Dennis Kucinich and impeaching Cheney

Dana Milbank attended Kucinich's announcement of his bringing impeachment charges against Vice President Cheney. With a presidential campaign going nowhere, Kucinich decided that the only way he could garner headlines was to wave around impeachment resolutions. He couldn't get one other congressman to go along with his resolutions.
"I do not stand alone," Dennis Kucinich said as he stood, alone, in front of a cluster of microphones yesterday evening.

The Ohio congressman, a Democratic presidential candidate, was holding a news conference outside the Capitol to announce that he had just filed articles of impeachment against Vice President Cheney. But subsequent questioning quickly revealed that Kucinich had not yet persuaded any of his 434 colleagues to be a cosponsor, that he had not even discussed the matter with House Democratic leaders, and that he had not raised the subject with the Judiciary Committee. But Kucinich did have one thing: a copy of the Declaration of Independence. And he was not afraid to read it. "We hold these truths to be self-evident," the aspiring impeachment manager read at the start of his news conference. He continued all the way through the bit about the right of the people to abolish the government. "These words from the Declaration of Independence are instructive at this moment," he said. A reporter from the Cleveland Plain Dealer encouraged USS Kucinich to contact planet Earth. "But Nancy Pelosi says this is not going anywhere," she pointed out.

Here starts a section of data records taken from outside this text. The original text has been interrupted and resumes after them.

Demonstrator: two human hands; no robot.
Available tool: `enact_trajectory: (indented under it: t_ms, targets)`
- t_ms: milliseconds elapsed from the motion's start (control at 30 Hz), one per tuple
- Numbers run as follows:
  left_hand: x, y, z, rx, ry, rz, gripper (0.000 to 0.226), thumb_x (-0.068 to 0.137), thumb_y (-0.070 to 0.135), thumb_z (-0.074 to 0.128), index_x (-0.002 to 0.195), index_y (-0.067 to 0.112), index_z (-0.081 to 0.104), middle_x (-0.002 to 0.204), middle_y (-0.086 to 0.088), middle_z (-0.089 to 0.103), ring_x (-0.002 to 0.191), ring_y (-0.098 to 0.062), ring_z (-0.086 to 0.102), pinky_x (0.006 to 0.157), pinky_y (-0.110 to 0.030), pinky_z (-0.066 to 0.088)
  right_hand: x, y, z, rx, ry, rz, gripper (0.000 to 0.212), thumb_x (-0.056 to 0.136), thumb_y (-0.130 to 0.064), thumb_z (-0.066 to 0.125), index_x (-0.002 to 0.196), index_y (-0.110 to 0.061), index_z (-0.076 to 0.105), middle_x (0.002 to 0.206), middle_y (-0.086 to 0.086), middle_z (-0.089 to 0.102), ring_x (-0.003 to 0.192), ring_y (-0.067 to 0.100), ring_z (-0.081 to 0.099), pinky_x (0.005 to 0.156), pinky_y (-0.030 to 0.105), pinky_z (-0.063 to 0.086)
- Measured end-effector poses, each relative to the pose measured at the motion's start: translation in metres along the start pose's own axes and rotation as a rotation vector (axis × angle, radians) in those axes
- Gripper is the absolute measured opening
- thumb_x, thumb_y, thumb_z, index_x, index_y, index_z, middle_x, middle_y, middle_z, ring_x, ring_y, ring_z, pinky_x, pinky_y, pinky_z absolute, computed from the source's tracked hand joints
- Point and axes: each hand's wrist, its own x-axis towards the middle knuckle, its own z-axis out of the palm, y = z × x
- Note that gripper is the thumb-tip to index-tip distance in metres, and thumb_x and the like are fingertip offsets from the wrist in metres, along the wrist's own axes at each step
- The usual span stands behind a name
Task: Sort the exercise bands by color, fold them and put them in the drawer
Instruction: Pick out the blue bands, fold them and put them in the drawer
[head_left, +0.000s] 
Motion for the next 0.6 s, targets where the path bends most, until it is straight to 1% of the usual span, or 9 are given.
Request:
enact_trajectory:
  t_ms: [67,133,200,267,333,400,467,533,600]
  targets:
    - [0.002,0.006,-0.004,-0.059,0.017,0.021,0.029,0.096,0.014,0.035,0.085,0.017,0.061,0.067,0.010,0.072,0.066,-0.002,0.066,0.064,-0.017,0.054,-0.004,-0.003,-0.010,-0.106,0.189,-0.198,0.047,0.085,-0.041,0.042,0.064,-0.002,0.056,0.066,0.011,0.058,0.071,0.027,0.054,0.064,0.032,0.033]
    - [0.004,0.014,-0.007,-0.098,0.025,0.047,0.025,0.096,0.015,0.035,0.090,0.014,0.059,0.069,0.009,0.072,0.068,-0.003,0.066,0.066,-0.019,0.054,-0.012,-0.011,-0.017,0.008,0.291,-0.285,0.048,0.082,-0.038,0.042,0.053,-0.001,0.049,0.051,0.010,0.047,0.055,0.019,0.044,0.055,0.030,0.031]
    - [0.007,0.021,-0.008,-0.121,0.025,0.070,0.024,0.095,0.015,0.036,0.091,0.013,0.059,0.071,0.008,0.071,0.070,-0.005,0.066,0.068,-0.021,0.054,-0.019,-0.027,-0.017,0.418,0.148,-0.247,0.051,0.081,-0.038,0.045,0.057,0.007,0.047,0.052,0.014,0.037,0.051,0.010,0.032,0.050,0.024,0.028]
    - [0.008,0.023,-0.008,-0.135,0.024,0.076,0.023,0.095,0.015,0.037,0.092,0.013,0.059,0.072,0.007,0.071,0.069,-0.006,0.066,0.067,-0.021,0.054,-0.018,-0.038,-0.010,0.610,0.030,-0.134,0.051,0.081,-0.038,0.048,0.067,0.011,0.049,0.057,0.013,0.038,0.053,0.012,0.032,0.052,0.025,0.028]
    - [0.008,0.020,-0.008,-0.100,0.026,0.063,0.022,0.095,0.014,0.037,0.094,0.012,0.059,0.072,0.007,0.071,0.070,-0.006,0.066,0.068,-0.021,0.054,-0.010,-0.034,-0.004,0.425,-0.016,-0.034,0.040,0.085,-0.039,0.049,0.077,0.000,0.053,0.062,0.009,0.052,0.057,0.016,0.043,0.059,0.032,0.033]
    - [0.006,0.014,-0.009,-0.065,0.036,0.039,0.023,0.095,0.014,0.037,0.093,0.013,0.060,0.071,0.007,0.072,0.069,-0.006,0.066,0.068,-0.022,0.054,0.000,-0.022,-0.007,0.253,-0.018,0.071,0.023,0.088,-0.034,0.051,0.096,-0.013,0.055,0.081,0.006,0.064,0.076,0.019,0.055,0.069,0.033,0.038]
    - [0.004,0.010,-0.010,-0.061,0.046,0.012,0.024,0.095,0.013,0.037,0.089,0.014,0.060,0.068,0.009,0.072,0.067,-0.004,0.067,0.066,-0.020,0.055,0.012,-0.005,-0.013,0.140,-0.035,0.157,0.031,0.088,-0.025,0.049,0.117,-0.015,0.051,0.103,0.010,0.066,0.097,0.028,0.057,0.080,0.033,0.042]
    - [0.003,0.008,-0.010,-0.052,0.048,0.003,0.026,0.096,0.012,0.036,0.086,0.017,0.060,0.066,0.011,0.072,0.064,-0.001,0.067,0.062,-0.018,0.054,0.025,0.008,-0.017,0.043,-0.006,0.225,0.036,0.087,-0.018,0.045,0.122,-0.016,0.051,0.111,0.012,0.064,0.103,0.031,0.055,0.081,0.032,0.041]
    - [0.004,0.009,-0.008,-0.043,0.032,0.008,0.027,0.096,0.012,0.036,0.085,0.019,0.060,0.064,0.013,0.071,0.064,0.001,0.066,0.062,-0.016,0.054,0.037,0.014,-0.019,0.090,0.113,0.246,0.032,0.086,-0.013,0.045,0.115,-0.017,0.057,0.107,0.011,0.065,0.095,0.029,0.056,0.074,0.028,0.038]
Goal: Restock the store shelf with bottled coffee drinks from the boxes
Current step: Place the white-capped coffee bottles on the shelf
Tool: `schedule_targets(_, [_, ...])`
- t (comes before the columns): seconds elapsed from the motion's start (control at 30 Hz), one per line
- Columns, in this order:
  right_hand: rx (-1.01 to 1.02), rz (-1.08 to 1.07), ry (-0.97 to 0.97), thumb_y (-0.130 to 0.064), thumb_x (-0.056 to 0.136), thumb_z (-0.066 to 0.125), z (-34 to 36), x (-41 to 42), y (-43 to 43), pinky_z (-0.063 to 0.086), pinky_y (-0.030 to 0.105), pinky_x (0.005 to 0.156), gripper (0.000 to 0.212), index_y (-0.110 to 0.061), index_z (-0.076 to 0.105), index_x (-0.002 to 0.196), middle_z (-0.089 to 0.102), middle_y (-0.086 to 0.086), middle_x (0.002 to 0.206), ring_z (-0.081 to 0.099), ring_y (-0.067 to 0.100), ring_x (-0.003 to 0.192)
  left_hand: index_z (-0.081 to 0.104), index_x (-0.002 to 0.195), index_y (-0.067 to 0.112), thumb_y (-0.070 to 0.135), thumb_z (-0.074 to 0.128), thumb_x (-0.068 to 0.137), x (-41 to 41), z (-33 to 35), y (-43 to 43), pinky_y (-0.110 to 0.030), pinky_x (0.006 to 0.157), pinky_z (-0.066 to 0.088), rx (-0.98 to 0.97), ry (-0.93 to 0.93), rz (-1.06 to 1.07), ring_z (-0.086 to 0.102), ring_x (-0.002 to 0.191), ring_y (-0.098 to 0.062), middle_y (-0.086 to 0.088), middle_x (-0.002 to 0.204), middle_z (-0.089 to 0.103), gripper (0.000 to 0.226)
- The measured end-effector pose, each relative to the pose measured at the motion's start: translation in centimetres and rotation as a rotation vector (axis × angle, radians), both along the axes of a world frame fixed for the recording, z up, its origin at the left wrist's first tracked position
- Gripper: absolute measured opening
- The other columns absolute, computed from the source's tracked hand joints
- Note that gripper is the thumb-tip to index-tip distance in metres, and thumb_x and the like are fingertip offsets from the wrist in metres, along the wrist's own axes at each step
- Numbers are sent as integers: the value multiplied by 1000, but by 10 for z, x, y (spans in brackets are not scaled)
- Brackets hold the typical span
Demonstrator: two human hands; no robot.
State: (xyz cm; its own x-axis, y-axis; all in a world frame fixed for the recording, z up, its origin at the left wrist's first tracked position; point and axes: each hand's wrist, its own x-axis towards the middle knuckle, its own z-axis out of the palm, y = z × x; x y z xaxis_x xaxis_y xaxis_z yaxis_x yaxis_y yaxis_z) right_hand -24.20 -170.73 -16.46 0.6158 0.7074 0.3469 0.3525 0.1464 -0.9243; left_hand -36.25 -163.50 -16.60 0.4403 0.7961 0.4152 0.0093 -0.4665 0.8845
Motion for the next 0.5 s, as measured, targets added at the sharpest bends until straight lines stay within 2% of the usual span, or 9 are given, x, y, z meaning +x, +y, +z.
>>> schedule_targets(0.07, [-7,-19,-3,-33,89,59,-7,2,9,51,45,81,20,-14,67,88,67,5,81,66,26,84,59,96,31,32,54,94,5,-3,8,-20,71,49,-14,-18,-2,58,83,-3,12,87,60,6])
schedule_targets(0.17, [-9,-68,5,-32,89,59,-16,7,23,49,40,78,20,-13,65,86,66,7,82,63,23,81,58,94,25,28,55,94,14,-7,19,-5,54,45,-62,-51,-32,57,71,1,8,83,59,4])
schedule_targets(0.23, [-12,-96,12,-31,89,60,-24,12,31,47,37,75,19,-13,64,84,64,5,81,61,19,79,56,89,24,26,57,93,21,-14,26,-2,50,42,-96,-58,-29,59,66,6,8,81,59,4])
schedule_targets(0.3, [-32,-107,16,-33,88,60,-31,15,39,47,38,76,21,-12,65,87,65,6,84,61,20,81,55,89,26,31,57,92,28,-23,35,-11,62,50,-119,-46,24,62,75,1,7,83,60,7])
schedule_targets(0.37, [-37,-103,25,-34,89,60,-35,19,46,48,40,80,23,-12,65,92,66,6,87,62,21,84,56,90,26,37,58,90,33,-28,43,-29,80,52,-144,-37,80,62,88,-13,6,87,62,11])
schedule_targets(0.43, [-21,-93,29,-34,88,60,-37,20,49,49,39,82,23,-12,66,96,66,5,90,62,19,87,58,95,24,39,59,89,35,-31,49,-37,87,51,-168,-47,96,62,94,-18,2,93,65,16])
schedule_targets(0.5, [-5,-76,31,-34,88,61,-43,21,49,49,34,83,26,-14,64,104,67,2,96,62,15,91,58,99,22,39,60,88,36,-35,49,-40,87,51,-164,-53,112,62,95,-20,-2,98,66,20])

"Have you talked to her today?" Kucinich shot back.

"Yes, I did," she replied.

Kucinich had not expected that answer. "Then I would say I have not talked to her," he acknowledged.
It's rather surprising that he couldn't get even one other Democrat to go along - there must be quite a few who want to charge Cheney with all sorts of crimes and misdemeanors. Perhaps they just don't like being in the same news cycle with Kucinich.

I also don't understand why he's reading the Declaration of Independence. It is the Constitution which is relevant for an impeachment. Is Kucinich preaching the necessity of revolution after Cheney's supposed "Long train of abuses and usurpations?" If so, wouldn't waiting a couple of years be a better plan than to begin a revolution? Or does Kucinich just not understand what he's reading?